Thanks for the information. What general purpose lens, are you using with a6000 (something similar to 17-50 f2.8. Is 16-70 F4 is the only option. Sony 35mm prime is very good. That will cover my prime needs. Photozone lens reviews always felt very honest to me. Reviewer (Klaus) sent his copy twice to Sony to makes sure everything is fine with the lens. Not just Canon L lens, STM kit/budget lens are also seems to be doing much better than Sony kit/budget lens. I guess, I will wait for next iteration of these lens from Sony before thinking about switching to smaller mirrorless Sony system.


----------



## Albi86 (Apr 8, 2015)

Random Orbits said:


> Which of the Sony FE native lenses are good? I see great reviews of the 55 f/1.8. Positive reviews of the 35 f/2.8 (although if Sony had a great 24-70 f/2.8 like Canon's then a lot fewer people would look at this lens) and less positive reviews for the rest.



It all depends on how relevant for you is a pixel-peeping analysis on the corner of a 36 MP sensor. In other words, how much clinical corner-to-corner sharpness is important to you in determining the value of a lens. 

The Zeiss 24-70 f/4 doesn't perform well on lab tests but takes awesome photos. There are many awesome lenses that share this same philosophy (the Nokton 1.2/35 being one of them). I've had the Canon 24-70 f/4 L and the Zeiss is miles ahead in terms of IQ (notice that I didn't say sharpness). 

I rarely print larger than A4-size and I only need a 7.5 MP file for that (300 dpi). So, for me, poor performance in the far corners of a 36 MP file is not field-relevant. My impression is that this lens has happy users and unhappy reviewers. 

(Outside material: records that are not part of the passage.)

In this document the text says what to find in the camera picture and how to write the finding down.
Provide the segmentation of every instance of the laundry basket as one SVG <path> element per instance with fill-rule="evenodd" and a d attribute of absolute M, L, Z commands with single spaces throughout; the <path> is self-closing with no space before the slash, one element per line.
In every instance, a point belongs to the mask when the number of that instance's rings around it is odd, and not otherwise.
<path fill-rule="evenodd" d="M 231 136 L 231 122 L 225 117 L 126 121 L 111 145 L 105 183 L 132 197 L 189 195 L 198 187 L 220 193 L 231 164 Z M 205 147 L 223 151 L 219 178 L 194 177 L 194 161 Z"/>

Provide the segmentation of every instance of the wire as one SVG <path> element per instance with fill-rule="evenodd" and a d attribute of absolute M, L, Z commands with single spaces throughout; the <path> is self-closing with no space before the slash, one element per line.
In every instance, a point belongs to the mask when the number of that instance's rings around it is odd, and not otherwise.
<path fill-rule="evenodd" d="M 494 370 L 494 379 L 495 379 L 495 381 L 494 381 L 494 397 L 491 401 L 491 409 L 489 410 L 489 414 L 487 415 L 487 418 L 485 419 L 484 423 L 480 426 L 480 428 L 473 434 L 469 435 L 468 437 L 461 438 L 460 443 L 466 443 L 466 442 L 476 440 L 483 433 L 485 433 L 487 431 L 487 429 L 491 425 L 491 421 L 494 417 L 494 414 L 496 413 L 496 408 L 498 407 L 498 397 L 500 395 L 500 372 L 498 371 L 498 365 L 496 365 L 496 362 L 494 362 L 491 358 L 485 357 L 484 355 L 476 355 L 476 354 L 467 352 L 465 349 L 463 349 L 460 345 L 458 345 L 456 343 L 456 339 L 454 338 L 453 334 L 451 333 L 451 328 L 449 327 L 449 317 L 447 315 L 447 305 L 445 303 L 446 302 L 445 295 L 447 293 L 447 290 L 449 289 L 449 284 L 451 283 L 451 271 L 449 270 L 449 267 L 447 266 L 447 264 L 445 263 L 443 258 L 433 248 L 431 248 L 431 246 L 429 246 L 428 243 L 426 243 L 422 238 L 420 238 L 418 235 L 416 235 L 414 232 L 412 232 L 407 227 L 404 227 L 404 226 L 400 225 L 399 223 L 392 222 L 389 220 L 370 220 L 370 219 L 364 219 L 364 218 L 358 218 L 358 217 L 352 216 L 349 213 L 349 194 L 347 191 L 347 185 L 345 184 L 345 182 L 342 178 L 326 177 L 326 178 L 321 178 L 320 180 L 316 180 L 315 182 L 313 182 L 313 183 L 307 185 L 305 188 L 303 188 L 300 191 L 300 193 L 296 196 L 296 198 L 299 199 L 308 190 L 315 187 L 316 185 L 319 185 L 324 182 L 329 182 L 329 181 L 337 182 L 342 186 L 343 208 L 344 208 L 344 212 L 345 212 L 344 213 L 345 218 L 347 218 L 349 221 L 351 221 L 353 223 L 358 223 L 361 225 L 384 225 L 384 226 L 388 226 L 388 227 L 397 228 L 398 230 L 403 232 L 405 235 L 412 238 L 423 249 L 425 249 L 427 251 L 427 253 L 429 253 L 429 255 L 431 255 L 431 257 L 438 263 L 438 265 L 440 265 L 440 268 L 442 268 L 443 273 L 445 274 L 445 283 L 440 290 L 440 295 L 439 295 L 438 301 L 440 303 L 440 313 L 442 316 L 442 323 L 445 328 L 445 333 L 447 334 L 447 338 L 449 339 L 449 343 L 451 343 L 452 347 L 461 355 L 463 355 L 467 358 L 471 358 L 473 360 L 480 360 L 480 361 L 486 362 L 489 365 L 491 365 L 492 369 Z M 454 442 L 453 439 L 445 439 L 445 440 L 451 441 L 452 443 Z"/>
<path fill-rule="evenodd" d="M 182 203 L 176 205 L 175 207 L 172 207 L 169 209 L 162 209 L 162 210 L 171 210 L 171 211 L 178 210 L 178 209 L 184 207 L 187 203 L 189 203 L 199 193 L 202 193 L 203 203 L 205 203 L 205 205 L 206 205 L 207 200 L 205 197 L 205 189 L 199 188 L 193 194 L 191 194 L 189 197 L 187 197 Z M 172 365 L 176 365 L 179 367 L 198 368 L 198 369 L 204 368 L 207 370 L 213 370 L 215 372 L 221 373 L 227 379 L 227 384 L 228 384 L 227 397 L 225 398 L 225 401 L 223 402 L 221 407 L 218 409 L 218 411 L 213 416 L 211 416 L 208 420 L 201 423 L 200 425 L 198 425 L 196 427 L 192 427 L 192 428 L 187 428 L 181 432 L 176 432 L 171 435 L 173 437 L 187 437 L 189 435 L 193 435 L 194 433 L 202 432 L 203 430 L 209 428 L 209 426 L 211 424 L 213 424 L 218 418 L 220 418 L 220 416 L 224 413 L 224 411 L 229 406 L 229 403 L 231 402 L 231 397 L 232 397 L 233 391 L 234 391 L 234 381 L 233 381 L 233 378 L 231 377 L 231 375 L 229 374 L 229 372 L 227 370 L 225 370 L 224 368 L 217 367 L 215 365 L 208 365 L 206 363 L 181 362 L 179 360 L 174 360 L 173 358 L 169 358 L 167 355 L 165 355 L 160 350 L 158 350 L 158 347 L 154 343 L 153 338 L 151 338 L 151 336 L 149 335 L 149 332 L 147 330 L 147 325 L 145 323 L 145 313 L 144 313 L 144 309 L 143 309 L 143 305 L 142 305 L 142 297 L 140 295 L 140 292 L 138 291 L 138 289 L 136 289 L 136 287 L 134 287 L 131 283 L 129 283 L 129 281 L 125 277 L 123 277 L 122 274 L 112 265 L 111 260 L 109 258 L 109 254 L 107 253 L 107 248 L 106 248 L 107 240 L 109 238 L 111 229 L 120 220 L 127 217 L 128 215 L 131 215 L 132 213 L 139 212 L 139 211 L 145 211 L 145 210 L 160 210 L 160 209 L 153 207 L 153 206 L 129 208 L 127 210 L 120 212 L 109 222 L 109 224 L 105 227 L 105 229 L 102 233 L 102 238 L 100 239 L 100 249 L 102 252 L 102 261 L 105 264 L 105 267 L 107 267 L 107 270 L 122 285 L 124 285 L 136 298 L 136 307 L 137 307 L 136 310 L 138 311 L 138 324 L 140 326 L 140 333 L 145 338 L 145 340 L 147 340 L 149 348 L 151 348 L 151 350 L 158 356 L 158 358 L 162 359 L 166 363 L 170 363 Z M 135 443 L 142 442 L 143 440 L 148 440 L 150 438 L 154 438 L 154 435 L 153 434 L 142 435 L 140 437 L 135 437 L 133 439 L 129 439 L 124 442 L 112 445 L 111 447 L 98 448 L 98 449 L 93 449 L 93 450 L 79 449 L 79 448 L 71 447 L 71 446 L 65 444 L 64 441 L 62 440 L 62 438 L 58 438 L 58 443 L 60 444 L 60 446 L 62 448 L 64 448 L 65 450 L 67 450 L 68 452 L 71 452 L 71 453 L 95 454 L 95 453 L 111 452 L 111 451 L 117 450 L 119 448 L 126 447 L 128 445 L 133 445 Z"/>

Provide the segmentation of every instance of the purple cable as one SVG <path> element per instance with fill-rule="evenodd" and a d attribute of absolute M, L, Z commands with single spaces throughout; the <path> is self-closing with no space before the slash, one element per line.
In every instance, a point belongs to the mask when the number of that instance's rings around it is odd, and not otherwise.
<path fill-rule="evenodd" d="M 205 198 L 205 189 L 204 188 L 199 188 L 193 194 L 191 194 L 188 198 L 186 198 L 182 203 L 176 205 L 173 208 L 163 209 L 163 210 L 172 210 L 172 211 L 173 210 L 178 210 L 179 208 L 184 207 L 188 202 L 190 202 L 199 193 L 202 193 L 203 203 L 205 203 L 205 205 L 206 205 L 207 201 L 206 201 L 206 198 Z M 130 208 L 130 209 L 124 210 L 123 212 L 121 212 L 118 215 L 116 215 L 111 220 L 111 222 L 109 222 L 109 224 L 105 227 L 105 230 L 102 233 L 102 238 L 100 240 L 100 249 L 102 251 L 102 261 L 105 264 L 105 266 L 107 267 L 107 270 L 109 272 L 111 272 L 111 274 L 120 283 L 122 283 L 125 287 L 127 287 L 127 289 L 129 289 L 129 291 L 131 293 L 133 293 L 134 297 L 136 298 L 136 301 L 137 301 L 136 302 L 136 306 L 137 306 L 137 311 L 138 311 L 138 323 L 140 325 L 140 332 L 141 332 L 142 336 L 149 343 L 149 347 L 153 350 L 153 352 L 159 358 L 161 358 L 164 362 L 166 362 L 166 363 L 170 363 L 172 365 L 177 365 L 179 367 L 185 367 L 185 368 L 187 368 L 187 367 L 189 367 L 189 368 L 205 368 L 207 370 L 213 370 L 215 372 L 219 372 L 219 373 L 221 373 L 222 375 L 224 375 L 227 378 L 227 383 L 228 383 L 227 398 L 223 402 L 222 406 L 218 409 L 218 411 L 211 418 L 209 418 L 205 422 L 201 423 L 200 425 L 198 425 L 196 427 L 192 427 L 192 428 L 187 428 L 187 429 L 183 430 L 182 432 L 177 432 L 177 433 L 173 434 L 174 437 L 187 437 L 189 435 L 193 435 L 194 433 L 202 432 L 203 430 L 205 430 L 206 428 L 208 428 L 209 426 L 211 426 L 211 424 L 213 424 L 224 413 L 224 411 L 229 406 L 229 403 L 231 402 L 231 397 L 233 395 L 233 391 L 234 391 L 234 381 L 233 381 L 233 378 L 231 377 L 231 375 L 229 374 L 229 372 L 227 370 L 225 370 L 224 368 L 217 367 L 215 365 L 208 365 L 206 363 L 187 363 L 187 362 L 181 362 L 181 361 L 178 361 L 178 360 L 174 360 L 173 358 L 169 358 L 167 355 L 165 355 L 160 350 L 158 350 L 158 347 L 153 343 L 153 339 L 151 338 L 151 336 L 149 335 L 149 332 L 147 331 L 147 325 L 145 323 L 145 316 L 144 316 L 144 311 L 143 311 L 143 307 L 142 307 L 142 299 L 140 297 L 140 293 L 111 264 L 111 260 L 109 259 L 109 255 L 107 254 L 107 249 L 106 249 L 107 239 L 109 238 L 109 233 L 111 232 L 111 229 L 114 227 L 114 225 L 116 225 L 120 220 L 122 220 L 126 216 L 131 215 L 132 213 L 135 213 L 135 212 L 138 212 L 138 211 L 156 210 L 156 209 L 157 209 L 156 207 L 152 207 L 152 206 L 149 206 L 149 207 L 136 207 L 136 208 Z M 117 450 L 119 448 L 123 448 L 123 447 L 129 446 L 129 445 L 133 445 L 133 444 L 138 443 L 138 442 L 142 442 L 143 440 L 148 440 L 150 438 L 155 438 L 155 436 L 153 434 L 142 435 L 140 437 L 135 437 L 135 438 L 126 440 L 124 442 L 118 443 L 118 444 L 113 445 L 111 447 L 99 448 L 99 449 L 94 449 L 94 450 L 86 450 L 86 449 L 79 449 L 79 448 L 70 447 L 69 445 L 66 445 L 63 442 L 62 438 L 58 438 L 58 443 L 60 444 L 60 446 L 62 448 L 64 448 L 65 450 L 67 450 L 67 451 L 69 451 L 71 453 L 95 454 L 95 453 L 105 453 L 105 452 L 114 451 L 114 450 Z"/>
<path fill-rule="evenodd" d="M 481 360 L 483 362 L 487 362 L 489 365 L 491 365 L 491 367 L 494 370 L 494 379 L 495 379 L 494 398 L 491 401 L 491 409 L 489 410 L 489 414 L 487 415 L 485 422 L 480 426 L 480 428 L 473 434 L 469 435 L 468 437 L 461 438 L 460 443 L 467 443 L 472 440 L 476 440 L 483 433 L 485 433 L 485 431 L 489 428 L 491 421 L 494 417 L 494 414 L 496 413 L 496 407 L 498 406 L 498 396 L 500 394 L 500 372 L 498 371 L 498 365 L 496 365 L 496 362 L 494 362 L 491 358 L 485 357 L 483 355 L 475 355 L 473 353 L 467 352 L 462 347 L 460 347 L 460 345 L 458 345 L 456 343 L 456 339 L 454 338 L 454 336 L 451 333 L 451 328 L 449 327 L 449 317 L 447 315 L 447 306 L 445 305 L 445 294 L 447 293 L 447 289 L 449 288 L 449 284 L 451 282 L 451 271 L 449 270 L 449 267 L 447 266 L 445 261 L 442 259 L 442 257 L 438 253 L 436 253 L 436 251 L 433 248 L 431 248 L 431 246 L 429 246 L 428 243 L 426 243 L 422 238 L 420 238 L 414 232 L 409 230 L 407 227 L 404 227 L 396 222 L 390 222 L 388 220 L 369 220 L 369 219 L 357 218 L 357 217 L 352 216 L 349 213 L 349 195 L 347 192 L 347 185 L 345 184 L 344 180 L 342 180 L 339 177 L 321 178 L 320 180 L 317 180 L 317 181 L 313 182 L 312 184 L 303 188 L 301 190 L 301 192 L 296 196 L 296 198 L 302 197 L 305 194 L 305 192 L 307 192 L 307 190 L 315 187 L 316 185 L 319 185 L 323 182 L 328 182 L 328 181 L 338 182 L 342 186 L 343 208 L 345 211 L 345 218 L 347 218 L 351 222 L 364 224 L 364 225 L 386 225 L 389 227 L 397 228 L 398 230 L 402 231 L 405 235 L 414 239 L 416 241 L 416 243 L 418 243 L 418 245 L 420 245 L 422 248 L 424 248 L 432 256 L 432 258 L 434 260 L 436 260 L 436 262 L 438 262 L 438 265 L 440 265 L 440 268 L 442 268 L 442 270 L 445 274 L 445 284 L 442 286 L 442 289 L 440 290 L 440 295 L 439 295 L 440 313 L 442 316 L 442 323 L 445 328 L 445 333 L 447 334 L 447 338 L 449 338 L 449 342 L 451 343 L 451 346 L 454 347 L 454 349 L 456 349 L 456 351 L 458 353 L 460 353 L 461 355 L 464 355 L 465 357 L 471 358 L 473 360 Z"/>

Having had both, I can say that the Canon sharpens up better upon stopping down, but the Zeiss is sharper wide-open (a lot sharper in the centre); the Canon has more vivid colors but the Zeiss has its signature look; the Zeiss is smaller, lighter and the build quality appears more elegant to me. I haven't found appreciable differences in IS or AF. Overall I have no doubts that the Zeiss is the better lens and produces better photos, although I don't find it sharper than the Canon. 

Sharpenss is one variable in the IQ equation but IMHO not everything. I wouldn't want manufacturers to design lenses with the goal of performing well in the lab rather than in the field.


----------